Diablo at one point was one of the biggest MMO games on the market. It was incredibly easy to pick up and learn as well as being super addictive. You could wake up and start playing and not turn it off until you were getting ready to sleep. The dungeon crawler MMO would be one of Blizzard's most beloved games, however the franchise took a turn for the worse with the release of Diablo III. The game became more of a "grind fest" without any substance, instead of a game to play in your spare time. For many, this was not the turn that fans of Diablo wanted and they dropped the game shortly after completing the story. Perhaps expansions to the game could save the game yet.
4 Animal Crossing
Animal Crossing games are ones that can be described by many as a "game that shouldn't be fun but is." At its core, Animal Crossing is a slice of life simulator of someone who simply lives in town with talking animals. It's cute, it's charming, and it's one of Nintendo's most prized franchises. However, after the release of New Leaf, things started to get weird. The 3DS would receive another entry into the series with the release of Animal Crossing: Happy Home Designer. It introduced an entirely new house decorating mechanic, but the entire game quickly grew stale. Animal Crossing: Amiibo Festival would be as simple as a dice rolling simulator and fail to please fans of the games. There's yet to be an Animal Crossing that uses the mechanics we love since 2012.

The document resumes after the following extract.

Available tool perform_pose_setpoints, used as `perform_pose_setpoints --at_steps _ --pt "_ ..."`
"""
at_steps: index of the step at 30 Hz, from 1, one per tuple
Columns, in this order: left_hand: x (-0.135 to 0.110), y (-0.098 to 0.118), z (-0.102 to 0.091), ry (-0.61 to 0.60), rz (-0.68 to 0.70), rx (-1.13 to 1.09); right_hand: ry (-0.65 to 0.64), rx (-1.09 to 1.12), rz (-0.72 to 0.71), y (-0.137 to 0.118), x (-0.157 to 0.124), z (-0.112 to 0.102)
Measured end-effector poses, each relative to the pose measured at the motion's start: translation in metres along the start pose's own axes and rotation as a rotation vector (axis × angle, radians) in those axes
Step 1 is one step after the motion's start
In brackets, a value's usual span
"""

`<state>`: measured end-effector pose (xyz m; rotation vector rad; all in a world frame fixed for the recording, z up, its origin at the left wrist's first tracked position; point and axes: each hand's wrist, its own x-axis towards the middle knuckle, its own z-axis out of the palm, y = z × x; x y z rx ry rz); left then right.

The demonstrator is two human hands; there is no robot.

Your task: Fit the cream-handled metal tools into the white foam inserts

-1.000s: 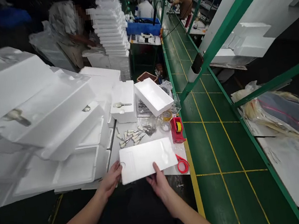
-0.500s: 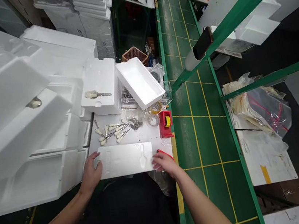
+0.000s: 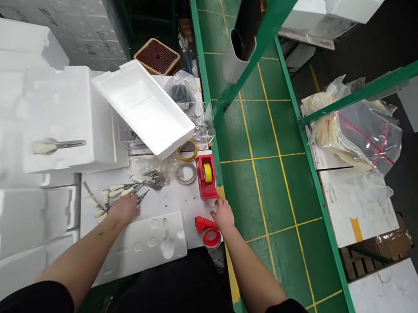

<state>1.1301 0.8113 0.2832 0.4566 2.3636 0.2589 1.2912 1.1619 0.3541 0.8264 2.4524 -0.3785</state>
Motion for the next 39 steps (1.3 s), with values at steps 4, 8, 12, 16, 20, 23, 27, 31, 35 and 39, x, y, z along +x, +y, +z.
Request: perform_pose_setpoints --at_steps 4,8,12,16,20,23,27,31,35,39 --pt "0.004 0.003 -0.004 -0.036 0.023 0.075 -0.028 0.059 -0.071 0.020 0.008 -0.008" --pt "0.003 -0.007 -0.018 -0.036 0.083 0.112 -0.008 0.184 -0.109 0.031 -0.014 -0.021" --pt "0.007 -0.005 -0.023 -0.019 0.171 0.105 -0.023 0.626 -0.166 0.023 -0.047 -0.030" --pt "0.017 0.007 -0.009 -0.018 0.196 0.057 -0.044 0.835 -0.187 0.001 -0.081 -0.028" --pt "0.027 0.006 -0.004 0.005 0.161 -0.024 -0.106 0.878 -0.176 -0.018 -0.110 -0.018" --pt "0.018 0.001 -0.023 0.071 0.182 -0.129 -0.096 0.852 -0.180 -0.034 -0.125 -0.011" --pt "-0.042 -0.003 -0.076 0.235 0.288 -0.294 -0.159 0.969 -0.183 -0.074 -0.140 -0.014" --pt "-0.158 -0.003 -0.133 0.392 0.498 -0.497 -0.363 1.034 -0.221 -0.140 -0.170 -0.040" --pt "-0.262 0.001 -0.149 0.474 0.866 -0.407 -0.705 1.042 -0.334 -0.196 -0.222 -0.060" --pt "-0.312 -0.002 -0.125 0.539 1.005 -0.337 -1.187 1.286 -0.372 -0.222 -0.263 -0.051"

Fable is a game with a storied history of broken promises and fans expecting too much. Regardless, the first entries to the series are generally enjoyed by gamers. They were fun with interesting quests and characters. The RPG would introduce modern gamers to the genre and many would fall in love with it. With Fable III, things began to take a turn for the worse. The game lost the mass appeal it once had, and afterwards the release of traditional Fable games would cease. This would lead to completely ignored entires to the franchise such as Fable Coin Golf and Fable Heroes. The series has reached a point where the odd and lackluster spin-off games have become the franchise itself, with the last RPG Fable being released in 2010.
2 Mass Effect
Mass Effect was BioWare's biggest hit since Knights of the Old Republic. It quickly blew up in popularity and was the talk of the town for a while. It was open-ended and the choices of the player would effect the way the events of the game would occur. However, Mass Effect 3 was the start of people getting turned off of the franchise. Its ending was harshly criticized by many and would end up being patched by the developers. With Mass Effect: Andromeda, players found themselves with a game was riddled with bugs that showed it was lazily put together and rushed which led to many turning on the series they once loved. With EA pulling the strings, it's unlikely if Mass Effect will ever return to its former glory.
1 Gears Of War
Gears of War proved that the Xbox could have more than just one exclusive that consumers would love. The first two were greatly beloved, even if they had small issues that were addressed in the later installments. However, with Gears of War 3, the balance was thrown out of proportion. Later entries into the franchise felt like cheap cash grabs. Gears of War: Judgment was completely ignored by many, and Gears of War 4 failed to catch on and grow as big as the original trilogy was. Without the series creator Cliff Bleszinski, Gears of War has failed to blow up again and perhaps it's time to retire the Gears of War series for good, now that it's showed that it can't survive alongside the other heavy hitters without its former frontman.